About this task — From the line containing "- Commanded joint" through the last line of the records below, each line is to be repeated exactly; pictures are to be omitted.

START Data records

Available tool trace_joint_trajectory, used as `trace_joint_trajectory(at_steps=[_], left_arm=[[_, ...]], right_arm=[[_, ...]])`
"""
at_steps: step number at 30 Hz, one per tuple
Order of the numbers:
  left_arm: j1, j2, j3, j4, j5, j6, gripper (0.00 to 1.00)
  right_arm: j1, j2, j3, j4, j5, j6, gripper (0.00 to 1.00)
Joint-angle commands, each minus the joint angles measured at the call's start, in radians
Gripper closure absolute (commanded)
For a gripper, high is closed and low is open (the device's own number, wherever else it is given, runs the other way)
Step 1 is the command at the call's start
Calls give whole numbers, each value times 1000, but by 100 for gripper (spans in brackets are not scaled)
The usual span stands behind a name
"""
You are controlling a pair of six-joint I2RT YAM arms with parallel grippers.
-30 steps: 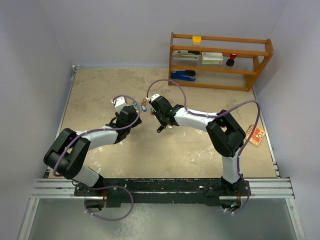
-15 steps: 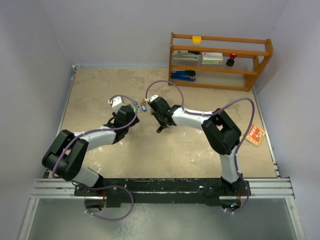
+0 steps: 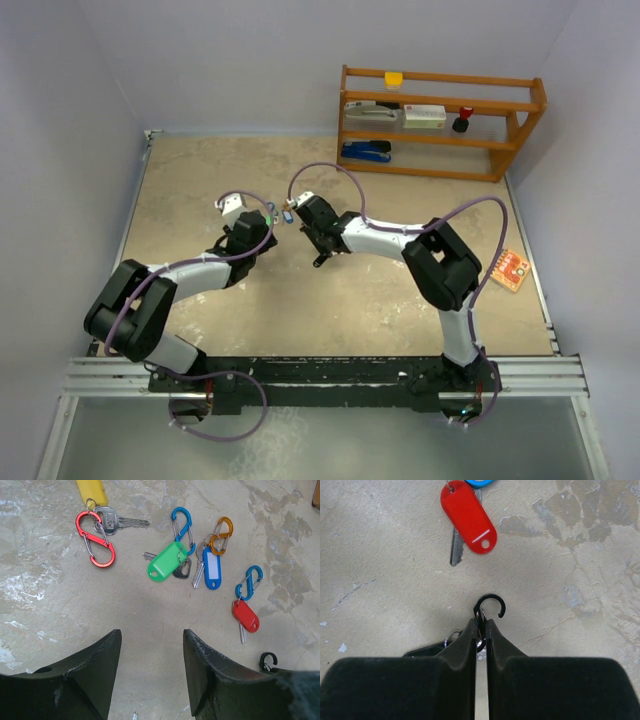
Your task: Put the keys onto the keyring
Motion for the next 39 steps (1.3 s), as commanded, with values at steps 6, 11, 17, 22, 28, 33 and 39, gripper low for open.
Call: trace_joint_trajectory(at_steps=[6,11,17,22,28,33,39], left_arm=[[19,-58,-28,41,-20,-30,50],[45,-114,-48,20,-39,-51,49],[58,-201,-82,-5,-81,-58,48],[62,-227,-95,-20,-96,-62,47],[66,-249,-114,-17,-106,-67,47],[70,-258,-118,-20,-107,-65,47],[73,-259,-124,-16,-101,-66,47]], right_arm=[[31,-54,35,14,32,3,100],[51,-77,44,17,16,35,100],[68,-77,62,16,-8,94,100],[82,-32,127,-27,-67,167,100],[102,14,171,-28,-113,295,99],[112,40,200,-41,-123,327,95],[119,74,222,-53,-139,341,92]])
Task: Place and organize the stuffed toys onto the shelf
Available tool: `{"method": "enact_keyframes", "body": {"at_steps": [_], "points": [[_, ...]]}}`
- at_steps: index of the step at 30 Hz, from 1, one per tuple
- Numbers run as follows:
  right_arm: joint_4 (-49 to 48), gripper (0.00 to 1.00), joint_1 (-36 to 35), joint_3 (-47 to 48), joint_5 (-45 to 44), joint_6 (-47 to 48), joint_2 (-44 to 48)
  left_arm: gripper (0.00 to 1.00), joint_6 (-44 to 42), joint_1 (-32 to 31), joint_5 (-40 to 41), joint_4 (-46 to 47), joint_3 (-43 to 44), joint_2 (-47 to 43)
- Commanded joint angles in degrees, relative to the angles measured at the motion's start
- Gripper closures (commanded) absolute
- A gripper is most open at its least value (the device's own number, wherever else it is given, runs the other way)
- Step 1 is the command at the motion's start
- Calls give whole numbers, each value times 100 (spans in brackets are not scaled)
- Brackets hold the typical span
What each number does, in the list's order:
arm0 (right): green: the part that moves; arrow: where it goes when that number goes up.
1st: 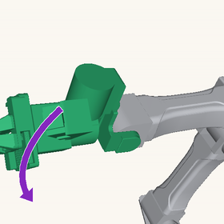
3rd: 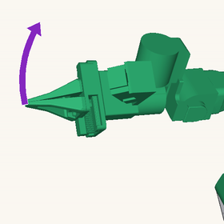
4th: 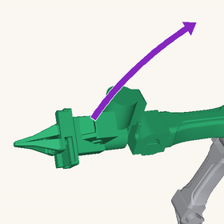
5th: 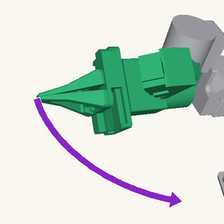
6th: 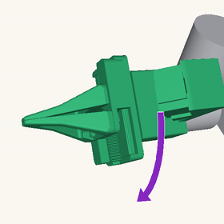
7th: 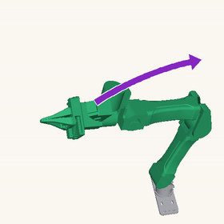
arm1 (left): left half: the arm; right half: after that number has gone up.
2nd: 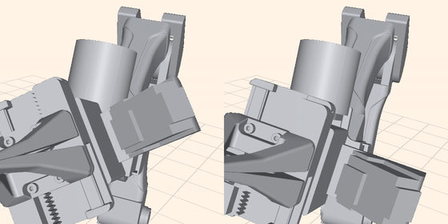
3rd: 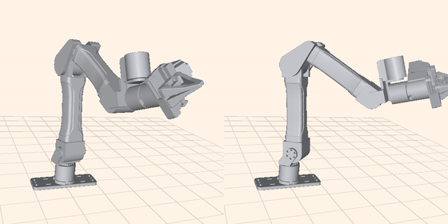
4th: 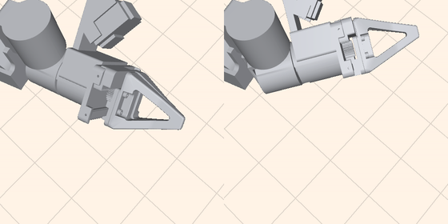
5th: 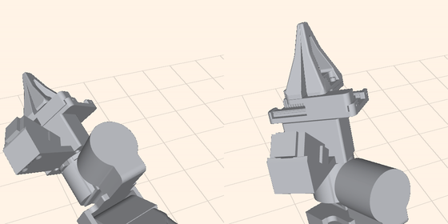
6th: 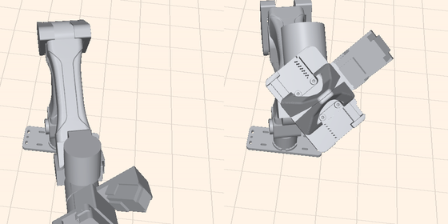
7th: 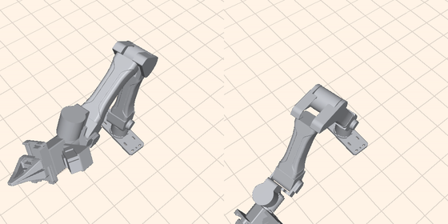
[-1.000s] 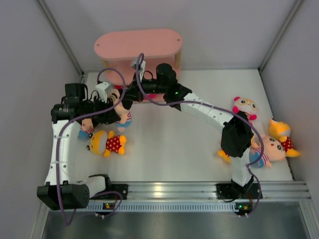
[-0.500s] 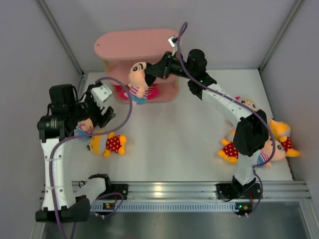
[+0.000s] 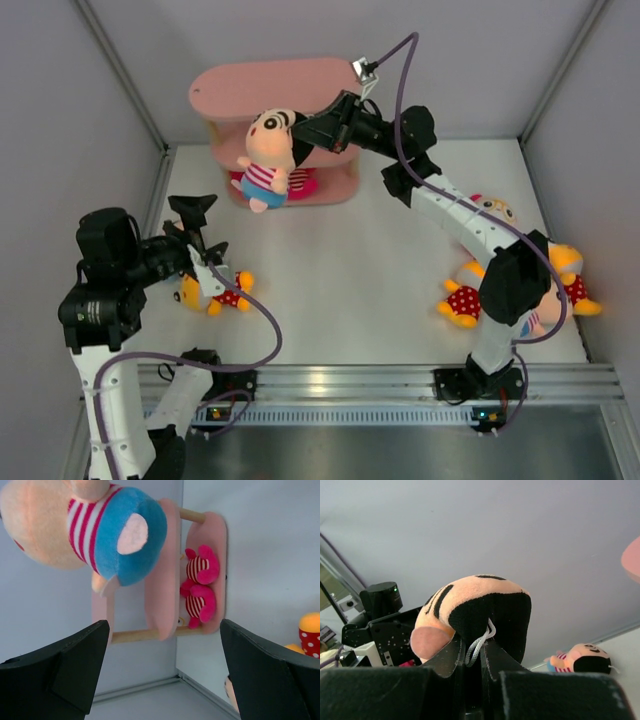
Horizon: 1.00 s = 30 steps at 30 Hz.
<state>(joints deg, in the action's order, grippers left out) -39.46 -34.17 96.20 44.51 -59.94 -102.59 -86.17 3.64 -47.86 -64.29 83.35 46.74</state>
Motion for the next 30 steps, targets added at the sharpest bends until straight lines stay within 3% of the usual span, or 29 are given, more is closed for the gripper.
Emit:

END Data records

Written reply —
- Commanded joint angles in degrees, relative to the angles measured at the motion's start
- Gripper closures (commanded) absolute
- A gripper is most open at its least value (the device's own number, wherever else it is given, runs the other way)
- Step 1 is the command at the motion's start
- Calls give whole numbers, each value times 100 (spans in brackets are not scaled)
- Brackets hold the typical span
What each number does, in the list's order:
arm0 (right): green: the part that moves; arrow: where it goes when that number goes up.
1st: 
3rd: 
4th: 
5th: 
6th: 
7th: 
arm1 (left): left half: the arm; right half: after that number has gone up.
2nd: 
3rd: 
4th: 
5th: 
6th: 
7th: 
[-1.000s] 
[-0.500s] 
[+0.000s] 
Horizon: 1.00 s = 30 steps at 30 Hz.
<state>(joints deg, in the action's order, grippers left out) -39.46 -34.17 96.20 44.51 -59.94 -102.59 -86.17 3.64 -47.86 -64.29 83.35 46.74</state>
Motion for the next 30 steps, targets added at the sharpest bends until straight lines stay within 3% of the usual span, or 29 are given, more is closed for the gripper.
Emit:

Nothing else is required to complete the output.